A escolha do tipo de braço no cultivador influencia diretamente a eficiência da operação, a potência necessária e o resultado no solo. Os mais comuns são os braços chisel e os braços de dupla espiral, cada um indicado para diferentes objetivos agrícolas.
Braços chisel: descompactação profunda e arejamento
Os braços chisel têm um design reto e robusto, permitindo trabalhar em profundidades entre 18 e 40 cm para descompactação e arejamento do solo.
Podem operar a velocidades superiores a 7 km/h, aumentando a produtividade, mas exigem elevada potência, cerca de 30 CV por metro de largura de trabalho a 18–20 cm. O controlo de infestantes é limitado, mas são essenciais para melhorar a estrutura do solo.

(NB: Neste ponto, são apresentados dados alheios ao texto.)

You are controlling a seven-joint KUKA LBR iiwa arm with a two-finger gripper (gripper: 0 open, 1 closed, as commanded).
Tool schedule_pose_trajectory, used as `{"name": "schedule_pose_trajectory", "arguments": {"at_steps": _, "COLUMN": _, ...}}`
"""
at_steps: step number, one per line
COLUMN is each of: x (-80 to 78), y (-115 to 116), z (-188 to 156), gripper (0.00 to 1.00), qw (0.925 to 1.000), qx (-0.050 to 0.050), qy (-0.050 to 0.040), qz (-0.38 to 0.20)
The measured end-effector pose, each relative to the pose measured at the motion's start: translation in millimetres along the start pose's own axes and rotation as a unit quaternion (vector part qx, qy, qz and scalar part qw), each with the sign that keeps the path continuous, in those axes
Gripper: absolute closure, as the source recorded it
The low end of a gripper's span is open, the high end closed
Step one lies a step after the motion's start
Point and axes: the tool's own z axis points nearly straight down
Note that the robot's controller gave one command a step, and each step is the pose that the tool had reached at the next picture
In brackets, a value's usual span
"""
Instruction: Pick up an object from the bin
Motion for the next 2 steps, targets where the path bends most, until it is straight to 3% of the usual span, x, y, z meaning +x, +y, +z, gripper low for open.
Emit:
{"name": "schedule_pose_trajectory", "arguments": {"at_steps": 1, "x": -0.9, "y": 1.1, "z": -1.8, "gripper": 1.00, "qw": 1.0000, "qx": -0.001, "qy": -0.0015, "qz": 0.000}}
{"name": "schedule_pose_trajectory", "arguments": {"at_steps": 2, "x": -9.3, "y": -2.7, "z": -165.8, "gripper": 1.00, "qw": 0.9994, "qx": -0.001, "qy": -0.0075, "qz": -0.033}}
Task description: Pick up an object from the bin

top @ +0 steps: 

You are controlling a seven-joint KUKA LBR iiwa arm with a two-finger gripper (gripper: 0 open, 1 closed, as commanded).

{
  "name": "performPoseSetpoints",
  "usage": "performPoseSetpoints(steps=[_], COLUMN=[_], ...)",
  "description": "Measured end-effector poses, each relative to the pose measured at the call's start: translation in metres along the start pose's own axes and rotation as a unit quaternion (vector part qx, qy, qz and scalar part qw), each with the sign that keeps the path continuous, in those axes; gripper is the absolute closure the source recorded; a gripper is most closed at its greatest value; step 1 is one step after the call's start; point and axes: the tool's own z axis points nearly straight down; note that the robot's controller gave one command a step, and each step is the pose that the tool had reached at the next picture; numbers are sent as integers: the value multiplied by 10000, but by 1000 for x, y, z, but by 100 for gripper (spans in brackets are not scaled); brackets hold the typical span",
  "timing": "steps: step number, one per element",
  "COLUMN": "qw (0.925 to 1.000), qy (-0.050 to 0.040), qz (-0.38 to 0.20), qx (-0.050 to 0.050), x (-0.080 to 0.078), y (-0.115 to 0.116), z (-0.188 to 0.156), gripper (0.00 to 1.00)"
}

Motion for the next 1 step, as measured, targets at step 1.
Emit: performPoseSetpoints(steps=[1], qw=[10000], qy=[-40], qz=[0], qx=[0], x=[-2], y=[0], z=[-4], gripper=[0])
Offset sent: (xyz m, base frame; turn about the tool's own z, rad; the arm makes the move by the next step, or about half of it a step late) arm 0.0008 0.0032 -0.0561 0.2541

Braços de dupla espiral: mobilização superficial e preparação da sementeira
Os braços de dupla espiral apresentam um design helicoidal, proporcionando boa penetração e mistura uniforme do solo. São recomendados para solos friáveis e para a preparação do leito de sementeira.

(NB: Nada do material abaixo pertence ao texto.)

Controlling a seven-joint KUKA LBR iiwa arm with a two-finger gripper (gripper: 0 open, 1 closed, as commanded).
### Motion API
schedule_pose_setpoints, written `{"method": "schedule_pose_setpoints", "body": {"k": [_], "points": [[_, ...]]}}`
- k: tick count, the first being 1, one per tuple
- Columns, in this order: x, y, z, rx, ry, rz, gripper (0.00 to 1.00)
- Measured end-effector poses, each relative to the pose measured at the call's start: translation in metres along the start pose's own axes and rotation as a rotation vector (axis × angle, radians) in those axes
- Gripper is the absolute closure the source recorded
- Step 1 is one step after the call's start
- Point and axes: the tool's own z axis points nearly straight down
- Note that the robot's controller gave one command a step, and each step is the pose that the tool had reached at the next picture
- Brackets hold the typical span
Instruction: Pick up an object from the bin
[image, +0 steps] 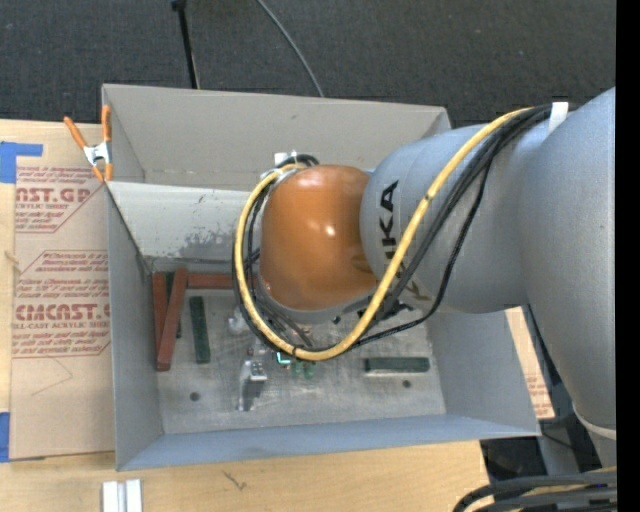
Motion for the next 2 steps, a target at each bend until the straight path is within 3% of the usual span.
{"method": "schedule_pose_setpoints", "body": {"k": [1,2], "points": [[-0.002,-0.001,-0.004,-0.002,-0.007,0.002,0.00],[-0.042,-0.038,0.053,-0.004,-0.015,-0.002,0.00]]}}
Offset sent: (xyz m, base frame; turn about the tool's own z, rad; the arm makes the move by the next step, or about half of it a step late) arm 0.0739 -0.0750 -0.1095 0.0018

Trabalham a menor profundidade, quebrando torrões e controlando infestantes conforme as rejas utilizadas. Para melhores resultados, devem ser usados superficialmente.
Que tipo de braço escolher para mobilizar o solo?
A escolha entre braços chisel e braços de dupla espiral depende do objetivo da operação agrícola.
- Os braços chisel são a melhor opção para a descompactação profunda e exigem maior potência.
- Os braços de dupla espiral são mais indicados para a mobilização superficial do solo e o controlo de infestantes.
O conhecimento destas diferenças permite selecionar o implemento mais adequado e otimizar o desempenho, a eficiência e o consumo energético nas operações agrícolas.